Bernadette Fox is notorious. To her Microsoft-guru husband, she’s a fearlessly opinionated partner; to fellow private-school mothers in Seattle, she’s a disgrace; to design mavens, she’s a revolutionary architect, and to 15-year-old Bee, she is a best friend and, simply, Mom.
Then Bernadette disappears. It began when Bee aced her report card and claimed her promised reward: a family trip to Antarctica. But Bernadette’s intensifying allergy to Seattle—and people in general—has made her so agoraphobic that a virtual assistant in India now runs her most basic errands. A trip to the end of the earth is problematic.

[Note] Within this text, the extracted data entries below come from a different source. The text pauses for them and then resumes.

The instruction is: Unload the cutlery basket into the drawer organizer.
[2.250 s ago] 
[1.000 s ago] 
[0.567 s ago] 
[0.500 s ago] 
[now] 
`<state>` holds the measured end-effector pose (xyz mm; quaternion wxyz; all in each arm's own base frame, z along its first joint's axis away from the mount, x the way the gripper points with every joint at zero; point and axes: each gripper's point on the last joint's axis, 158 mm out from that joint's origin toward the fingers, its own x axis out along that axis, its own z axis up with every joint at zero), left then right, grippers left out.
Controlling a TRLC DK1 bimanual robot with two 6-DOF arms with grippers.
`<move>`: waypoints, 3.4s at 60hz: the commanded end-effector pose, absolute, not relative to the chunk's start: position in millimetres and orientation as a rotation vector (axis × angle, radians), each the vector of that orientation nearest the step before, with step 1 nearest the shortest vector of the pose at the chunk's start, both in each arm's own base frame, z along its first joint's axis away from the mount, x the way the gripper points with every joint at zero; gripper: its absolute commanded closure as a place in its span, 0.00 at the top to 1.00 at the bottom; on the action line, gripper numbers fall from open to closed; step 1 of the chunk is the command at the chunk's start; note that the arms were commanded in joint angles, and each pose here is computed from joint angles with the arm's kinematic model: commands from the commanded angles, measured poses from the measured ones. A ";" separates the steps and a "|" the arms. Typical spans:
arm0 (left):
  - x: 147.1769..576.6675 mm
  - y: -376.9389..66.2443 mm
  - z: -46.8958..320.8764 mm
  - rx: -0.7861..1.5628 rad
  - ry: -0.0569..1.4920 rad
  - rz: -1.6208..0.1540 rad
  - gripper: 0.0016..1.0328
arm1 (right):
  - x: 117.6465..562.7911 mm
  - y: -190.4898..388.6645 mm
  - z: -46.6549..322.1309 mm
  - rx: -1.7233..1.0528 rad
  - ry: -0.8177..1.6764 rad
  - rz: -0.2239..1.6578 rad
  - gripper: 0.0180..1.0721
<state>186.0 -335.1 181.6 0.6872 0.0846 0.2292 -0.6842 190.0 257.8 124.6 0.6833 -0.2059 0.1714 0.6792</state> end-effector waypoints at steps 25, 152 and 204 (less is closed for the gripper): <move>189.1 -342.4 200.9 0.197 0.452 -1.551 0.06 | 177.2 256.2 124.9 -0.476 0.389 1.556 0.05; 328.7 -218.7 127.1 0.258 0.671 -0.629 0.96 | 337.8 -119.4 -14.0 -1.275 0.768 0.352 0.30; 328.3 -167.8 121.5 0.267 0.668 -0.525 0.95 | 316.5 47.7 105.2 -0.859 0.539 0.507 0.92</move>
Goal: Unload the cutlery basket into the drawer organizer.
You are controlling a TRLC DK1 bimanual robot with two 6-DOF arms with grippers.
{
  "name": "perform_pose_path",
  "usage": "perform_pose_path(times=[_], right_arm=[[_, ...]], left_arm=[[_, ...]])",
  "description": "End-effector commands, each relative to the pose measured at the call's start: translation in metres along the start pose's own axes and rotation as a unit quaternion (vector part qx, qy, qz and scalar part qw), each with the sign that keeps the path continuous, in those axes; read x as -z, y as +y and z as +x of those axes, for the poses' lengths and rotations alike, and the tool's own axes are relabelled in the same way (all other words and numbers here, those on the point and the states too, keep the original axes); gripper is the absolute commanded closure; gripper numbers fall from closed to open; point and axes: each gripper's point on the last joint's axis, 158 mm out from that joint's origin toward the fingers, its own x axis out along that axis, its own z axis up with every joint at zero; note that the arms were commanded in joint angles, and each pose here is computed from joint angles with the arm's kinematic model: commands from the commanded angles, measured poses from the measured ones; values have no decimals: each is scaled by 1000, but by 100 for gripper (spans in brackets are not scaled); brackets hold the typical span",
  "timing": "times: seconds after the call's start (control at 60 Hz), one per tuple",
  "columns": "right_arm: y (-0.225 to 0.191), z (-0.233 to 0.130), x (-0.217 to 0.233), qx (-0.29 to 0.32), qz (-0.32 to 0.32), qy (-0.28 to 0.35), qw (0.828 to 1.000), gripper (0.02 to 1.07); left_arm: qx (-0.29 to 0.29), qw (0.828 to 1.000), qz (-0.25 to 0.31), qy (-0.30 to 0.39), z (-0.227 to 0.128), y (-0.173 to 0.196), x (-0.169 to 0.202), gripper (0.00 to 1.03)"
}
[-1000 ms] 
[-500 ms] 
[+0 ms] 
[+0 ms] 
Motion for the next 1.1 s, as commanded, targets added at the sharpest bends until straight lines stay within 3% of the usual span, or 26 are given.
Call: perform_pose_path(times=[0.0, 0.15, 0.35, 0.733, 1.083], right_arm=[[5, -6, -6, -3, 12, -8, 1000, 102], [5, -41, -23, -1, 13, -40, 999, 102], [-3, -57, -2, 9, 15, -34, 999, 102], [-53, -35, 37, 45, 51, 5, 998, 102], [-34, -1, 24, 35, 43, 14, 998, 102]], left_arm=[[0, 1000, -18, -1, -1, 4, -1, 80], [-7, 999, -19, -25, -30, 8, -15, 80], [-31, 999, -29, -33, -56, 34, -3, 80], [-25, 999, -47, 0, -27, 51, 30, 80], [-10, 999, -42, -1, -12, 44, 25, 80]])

To find her mother, Bee compiles email messages, official documents, secret correspondence—creating a compulsively readable and touching novel about misplaced genius and a mother and daughter’s role in an absurd world.
I initially gave this book five stars on Goodreads, but after sleeping on it I changed my rating to four stars. Let me explain. I loved the way the book was written. Loved getting the perspective of Bee, loved learning about characters through their correspondence, and really related to the character of Bernadette. Bernadette is an oddball who suffers from anxiety, specifically social anxiety, which is also something I struggle with. So sometimes when she was behaving irrationally I was just thinking “Yep, sounds about right, do what you gotta do Bernadette.” I love that this book felt a bit like an onion, with all these different layers that you keep peeling away until you get to the heart of the issues. I also loved the satirical aspect, mocking private schools, crazy in-denial mothers who think their children are perfect, and the culture of Microsoft. With all that being said, I think the ending could have been better. I won’t ruin anything for you with spoilers, but I’ll just say this – I don’t like loose ends and issues that are unresolved. So instead of five stars, I give Where’d You Go Bernadette a very solid four.